Exercise brief — Only those lines running from the line that contains "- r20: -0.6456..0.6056" through the end of the material are to be written out, each exactly as shown.

Data below —
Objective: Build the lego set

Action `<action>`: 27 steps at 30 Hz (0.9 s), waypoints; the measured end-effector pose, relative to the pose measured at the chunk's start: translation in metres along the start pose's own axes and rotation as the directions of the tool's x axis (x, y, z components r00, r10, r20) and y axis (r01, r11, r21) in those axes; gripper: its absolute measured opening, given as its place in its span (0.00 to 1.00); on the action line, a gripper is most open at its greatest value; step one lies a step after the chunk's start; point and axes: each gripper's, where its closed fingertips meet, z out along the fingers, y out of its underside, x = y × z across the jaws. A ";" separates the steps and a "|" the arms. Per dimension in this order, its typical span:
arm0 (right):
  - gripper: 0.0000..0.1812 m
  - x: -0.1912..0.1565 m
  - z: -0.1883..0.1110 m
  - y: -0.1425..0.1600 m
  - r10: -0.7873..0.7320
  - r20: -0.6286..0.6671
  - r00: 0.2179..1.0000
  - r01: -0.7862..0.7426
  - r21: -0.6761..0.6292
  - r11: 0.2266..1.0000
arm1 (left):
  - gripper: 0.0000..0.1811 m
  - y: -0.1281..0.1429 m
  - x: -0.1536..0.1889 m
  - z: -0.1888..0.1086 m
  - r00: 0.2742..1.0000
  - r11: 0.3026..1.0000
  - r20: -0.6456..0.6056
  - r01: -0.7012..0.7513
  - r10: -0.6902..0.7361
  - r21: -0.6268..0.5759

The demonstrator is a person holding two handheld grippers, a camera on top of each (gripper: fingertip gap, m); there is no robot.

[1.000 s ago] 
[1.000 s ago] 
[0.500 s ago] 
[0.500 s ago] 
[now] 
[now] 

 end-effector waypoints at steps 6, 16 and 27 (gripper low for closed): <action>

Written response —
  - r20: -0.6456..0.6056
  - r01: -0.7012..0.7513
  - r10: -0.6902..0.7361
  - r21: -0.6268..0.5759

The demonstrator is a person holding two handheld grippers, a camera on top of each (gripper: fingertip gap, m); there is no robot.

[1.000 s ago] 
[1.000 s ago] 
[0.500 s ago] 
[0.500 s ago] 
[now] 
[now] 

 end-effector waypoints at steps 6, 16 and 27 (gripper low for closed): <action>

That is the complete output.